Here are my takeaways:


  • The quality of relationships is key to student learning
  • Everything comes back to "guidance and control"
  • How much are you as a teacher committed to the well-being of ALL participants
  • "We are a team here and succeed and fail as a team.  Additionally I have stake personally in the success of each one of you."
  • Be consistent
  • My biggest weakness is "The causes of many behaviors labeled and punished as rule infractions are, in fact, problems of students and teachers relating to one another."
  • Teachers need to be "considerate, buoyant, and patient."
  • Show the appropriate amount of dominance and cooperation
  • Have emotional objectivity
  • Brophy and Everston (1976) state: "professional view of their students looking upon them primarily as young learners with whom the interacted within the student-teacher relationship  elicited the highest result of student learning.
  • Classroom needs a sense of community
  • A teachers actions as well as their works are "listened" to by the students.
  • Teacher Enthusiasm is key
  • Use humor....when appropriate...
  • Action Steps for your classroom:
    1. Know something about each student, invest in them, get to know everything you can.
    2. Engage in student activities, go to their events, care about them and their families.
    3. Talk to every student every day, or as many as you can.
    4. Personalize learning (Blog posts on this one are plentiful: 1, 2, 3 )

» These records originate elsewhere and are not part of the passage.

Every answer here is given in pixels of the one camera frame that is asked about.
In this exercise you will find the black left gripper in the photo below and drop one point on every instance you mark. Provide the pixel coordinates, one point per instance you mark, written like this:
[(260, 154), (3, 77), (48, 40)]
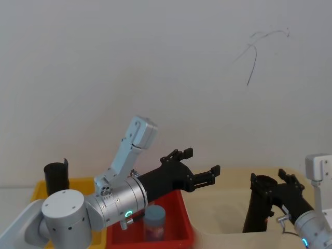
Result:
[(160, 181)]

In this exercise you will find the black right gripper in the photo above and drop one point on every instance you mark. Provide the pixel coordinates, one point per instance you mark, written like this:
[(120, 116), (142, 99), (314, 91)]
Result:
[(293, 201)]

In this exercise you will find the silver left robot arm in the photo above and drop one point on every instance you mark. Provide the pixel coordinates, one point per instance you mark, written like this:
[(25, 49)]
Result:
[(64, 212)]

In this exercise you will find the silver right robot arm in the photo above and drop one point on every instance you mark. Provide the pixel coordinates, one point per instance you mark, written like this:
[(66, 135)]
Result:
[(315, 223)]

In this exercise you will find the beige plastic bin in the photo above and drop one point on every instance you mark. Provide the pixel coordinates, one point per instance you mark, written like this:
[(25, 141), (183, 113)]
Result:
[(220, 202)]

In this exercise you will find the red plastic bin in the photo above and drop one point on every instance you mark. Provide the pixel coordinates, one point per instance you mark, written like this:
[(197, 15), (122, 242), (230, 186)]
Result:
[(179, 228)]

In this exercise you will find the bottle with grey cap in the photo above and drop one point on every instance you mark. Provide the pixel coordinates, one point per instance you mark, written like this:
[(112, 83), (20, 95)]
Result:
[(154, 220)]

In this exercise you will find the yellow plastic bin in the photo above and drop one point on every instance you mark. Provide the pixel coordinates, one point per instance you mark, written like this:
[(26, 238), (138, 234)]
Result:
[(37, 190)]

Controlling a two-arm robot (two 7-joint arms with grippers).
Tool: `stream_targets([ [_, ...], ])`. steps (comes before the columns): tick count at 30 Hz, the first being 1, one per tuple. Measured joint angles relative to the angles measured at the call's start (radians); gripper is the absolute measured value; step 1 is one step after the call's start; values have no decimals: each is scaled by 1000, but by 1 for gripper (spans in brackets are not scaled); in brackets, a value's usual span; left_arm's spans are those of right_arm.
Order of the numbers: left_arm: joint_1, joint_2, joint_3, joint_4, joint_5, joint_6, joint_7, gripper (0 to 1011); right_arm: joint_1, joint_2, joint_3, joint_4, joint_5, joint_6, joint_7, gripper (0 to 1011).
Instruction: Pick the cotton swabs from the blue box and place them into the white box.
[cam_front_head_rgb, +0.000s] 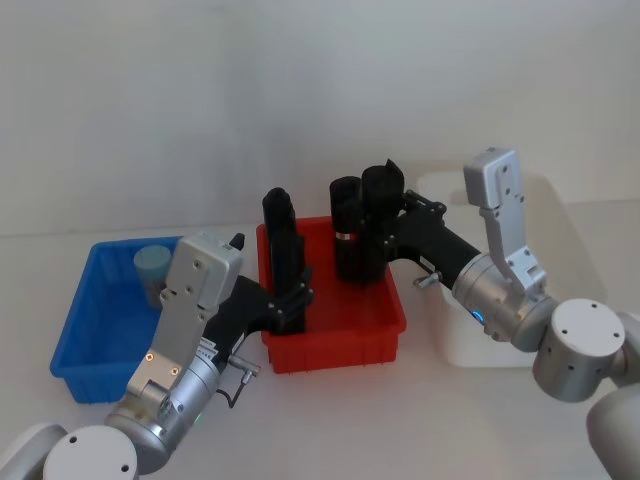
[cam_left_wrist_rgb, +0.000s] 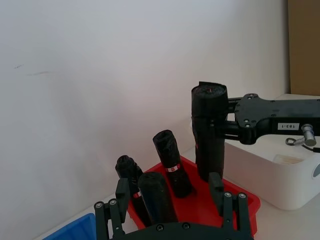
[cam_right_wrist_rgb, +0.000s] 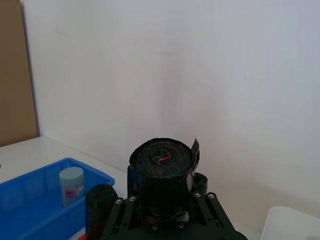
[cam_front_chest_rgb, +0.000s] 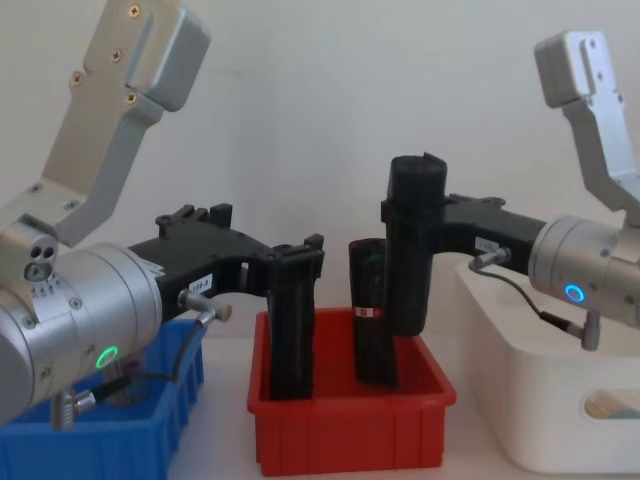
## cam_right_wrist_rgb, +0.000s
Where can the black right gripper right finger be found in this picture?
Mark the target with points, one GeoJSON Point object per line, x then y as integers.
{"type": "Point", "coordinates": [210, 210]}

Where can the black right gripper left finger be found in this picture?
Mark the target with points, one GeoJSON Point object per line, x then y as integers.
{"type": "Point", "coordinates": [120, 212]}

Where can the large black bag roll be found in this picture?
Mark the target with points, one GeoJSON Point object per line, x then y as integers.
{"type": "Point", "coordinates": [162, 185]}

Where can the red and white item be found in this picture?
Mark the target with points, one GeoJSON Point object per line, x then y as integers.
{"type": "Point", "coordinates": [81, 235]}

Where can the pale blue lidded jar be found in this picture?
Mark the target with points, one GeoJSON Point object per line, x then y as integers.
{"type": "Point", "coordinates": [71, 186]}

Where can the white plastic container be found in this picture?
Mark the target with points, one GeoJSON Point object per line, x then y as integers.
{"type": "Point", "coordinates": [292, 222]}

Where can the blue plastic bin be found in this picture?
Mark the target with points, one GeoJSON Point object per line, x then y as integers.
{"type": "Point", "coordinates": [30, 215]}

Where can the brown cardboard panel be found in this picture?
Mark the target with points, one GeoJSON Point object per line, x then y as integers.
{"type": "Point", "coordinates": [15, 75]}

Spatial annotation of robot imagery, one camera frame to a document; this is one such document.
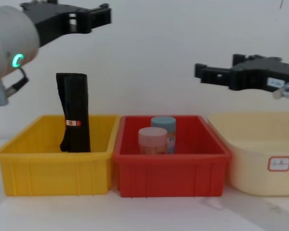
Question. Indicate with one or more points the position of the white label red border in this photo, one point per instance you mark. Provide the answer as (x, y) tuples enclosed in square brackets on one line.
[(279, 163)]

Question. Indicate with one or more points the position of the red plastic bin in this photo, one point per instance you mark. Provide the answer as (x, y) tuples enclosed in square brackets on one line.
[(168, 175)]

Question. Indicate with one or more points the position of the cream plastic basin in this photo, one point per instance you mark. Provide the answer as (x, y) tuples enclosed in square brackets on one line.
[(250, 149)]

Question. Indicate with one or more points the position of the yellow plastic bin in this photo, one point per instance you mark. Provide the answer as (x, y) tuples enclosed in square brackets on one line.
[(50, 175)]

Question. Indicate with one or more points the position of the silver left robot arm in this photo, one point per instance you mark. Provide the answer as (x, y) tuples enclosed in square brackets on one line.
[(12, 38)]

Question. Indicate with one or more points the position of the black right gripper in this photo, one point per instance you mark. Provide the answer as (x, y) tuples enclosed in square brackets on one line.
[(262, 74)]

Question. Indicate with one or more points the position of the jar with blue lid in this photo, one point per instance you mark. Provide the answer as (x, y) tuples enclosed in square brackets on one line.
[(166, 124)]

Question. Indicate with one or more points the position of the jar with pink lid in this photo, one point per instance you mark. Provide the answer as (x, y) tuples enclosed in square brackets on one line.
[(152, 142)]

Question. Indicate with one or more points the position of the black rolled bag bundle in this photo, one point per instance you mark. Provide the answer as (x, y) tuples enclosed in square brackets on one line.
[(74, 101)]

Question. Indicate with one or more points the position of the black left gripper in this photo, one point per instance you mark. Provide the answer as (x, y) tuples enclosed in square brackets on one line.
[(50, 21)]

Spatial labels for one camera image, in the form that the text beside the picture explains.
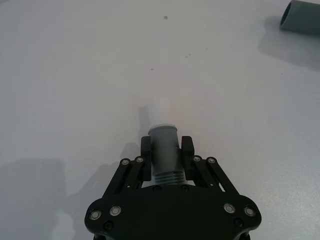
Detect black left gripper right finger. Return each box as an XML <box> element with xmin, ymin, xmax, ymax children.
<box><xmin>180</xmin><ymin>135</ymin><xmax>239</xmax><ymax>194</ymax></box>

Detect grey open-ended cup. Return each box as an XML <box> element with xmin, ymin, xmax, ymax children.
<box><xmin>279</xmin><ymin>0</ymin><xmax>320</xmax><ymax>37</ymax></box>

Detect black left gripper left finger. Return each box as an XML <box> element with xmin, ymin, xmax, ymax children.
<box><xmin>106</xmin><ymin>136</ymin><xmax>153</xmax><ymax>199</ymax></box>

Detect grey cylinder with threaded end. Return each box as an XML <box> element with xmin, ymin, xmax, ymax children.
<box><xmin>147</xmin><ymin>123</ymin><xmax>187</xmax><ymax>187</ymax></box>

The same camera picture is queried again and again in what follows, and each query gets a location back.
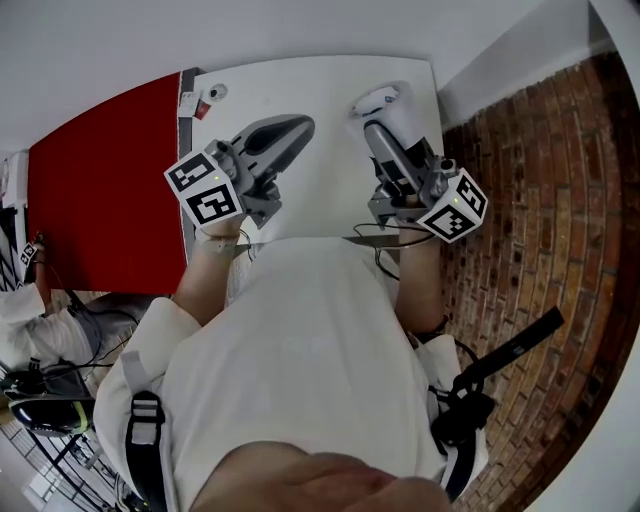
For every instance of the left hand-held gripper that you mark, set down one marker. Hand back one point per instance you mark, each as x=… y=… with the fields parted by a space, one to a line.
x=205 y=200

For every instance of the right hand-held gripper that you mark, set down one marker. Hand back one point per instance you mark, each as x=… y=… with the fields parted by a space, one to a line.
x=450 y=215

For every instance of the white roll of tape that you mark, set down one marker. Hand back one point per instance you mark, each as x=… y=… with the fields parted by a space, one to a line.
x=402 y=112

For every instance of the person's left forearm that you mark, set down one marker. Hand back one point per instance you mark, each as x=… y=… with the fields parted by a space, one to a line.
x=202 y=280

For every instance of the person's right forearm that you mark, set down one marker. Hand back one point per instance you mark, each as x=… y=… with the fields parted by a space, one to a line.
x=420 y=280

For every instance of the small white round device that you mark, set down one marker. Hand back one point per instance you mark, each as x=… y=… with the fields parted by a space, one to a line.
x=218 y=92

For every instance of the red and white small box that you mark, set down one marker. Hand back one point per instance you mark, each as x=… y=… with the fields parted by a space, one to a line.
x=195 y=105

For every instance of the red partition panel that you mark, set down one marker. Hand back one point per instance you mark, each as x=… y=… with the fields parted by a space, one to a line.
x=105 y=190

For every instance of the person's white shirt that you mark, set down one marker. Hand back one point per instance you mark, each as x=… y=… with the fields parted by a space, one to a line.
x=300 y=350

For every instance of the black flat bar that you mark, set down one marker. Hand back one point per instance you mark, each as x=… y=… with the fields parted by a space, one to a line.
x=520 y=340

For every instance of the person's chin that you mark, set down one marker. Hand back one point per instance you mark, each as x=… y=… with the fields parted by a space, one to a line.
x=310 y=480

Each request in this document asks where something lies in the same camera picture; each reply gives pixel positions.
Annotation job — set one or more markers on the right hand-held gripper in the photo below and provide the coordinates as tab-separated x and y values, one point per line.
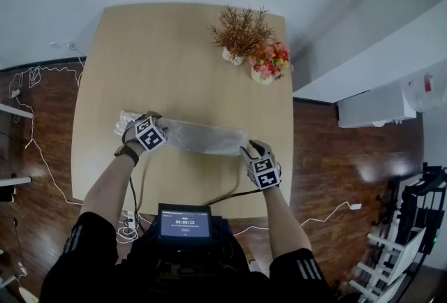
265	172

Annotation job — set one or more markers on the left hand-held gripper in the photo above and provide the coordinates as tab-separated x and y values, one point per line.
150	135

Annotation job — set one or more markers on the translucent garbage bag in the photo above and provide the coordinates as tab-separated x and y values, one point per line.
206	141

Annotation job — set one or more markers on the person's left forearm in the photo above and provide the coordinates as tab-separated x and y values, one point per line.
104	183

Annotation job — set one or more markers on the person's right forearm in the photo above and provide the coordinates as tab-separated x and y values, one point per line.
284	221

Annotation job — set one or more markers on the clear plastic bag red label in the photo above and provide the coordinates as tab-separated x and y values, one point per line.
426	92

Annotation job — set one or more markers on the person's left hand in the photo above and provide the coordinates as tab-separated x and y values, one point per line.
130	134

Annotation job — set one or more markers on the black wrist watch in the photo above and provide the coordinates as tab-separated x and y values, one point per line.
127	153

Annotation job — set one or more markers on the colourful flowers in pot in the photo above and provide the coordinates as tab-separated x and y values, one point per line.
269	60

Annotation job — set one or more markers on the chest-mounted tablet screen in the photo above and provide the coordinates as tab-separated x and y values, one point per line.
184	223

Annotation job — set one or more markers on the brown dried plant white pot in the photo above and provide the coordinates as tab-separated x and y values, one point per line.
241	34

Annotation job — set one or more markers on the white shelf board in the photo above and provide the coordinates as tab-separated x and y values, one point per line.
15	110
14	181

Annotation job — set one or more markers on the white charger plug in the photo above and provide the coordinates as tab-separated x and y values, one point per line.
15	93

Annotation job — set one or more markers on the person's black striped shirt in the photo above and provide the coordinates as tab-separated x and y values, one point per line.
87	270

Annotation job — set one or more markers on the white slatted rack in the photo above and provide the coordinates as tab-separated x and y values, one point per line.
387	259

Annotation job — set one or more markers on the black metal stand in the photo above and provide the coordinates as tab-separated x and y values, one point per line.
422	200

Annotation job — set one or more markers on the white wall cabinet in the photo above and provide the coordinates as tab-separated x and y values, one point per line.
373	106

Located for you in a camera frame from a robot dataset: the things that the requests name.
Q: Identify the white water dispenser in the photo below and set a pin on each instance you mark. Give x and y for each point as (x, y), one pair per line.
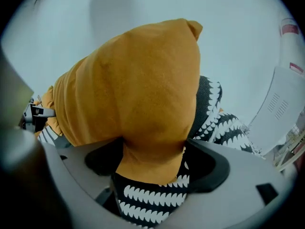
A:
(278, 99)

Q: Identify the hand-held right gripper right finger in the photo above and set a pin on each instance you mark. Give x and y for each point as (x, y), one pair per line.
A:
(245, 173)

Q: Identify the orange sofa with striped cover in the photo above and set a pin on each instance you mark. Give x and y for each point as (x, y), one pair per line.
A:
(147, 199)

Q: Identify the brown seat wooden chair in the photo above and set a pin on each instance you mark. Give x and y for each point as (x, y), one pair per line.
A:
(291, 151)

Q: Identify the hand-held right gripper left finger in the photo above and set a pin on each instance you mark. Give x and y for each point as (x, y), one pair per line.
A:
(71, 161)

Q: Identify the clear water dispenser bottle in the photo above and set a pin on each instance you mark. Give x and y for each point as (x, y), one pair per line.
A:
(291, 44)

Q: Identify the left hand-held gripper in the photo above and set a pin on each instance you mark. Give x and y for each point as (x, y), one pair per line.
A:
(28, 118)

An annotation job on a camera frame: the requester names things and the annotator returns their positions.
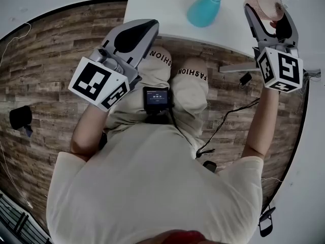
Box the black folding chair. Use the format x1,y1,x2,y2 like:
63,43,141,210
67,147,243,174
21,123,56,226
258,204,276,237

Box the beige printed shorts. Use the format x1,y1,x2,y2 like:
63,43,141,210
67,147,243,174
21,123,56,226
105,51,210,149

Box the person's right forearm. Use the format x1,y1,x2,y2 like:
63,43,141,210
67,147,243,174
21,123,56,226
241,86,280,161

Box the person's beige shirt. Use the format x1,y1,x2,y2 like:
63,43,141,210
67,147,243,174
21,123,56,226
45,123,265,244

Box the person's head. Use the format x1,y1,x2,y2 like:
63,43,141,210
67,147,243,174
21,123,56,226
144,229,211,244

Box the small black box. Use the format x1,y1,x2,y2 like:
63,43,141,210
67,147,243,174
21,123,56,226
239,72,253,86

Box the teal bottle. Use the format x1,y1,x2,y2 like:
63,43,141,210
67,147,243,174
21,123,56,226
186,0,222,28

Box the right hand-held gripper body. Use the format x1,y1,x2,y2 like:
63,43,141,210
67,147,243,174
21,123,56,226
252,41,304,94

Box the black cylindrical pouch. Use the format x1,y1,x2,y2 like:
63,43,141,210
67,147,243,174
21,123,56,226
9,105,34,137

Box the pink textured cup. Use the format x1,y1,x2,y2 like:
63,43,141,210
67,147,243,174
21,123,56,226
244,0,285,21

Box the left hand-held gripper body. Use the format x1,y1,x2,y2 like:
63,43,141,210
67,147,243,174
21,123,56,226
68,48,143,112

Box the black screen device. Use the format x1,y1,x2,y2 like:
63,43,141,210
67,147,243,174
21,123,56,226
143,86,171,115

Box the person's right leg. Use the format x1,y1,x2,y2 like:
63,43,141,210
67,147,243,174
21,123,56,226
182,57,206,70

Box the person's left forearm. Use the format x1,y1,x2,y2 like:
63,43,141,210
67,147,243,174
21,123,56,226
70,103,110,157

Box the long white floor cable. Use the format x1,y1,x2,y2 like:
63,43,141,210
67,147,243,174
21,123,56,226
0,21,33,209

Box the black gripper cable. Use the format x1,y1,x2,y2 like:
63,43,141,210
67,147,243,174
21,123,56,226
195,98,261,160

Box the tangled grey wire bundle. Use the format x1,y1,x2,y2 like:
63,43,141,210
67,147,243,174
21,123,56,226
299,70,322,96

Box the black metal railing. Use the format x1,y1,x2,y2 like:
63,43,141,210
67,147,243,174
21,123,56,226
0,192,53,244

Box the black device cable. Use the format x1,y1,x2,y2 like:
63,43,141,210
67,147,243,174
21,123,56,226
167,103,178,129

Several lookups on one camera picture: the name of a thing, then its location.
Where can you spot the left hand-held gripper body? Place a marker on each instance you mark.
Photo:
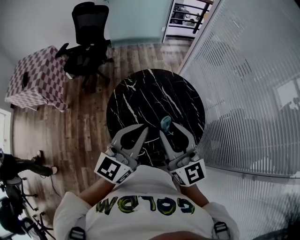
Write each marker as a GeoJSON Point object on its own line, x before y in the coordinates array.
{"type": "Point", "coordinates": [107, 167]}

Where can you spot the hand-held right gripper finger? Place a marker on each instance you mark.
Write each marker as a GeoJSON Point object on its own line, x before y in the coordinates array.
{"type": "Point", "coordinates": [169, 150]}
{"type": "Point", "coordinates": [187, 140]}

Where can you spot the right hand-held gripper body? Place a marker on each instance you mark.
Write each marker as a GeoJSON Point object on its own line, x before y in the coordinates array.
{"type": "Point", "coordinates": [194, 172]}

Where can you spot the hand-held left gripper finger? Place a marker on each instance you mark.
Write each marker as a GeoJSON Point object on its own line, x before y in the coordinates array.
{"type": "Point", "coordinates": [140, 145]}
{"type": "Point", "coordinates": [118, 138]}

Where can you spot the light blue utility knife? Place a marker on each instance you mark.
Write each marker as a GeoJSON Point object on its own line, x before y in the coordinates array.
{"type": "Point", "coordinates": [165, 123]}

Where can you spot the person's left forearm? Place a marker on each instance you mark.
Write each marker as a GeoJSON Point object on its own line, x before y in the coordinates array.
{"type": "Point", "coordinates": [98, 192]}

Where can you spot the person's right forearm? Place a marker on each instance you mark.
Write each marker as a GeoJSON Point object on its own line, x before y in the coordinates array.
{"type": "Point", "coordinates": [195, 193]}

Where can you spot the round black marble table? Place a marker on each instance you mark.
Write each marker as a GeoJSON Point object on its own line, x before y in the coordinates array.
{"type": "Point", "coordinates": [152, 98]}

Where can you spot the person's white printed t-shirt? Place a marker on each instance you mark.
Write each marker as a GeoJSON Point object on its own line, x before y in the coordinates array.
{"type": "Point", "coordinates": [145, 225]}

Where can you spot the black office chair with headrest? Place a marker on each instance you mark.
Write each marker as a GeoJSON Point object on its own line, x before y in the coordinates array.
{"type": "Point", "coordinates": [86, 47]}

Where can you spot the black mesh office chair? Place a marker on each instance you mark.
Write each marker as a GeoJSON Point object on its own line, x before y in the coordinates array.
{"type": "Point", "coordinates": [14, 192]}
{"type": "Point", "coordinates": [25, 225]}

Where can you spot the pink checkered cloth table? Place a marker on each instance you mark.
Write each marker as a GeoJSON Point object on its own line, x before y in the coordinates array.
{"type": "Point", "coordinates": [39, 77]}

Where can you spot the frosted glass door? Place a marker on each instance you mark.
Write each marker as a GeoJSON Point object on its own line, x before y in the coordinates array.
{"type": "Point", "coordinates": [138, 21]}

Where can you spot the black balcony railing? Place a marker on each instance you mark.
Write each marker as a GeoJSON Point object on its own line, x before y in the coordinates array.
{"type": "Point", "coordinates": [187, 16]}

    5. Smile, care, engage, interact, be interested...
    6. Use humor....when appropriate...
    7. Enforce both positive and negative consequence (this one I still struggle with) 
      1. Acknowledge when students follow the rules instead of just when they don't
    8. Practice removing yourself from the situation
      1. Listen, you are not going to love every kid.  Use a consistent tone.  Give them the benefit of the doubt.  What could have possibly make them act the way they did.  Reason with them, support them, it's not personal.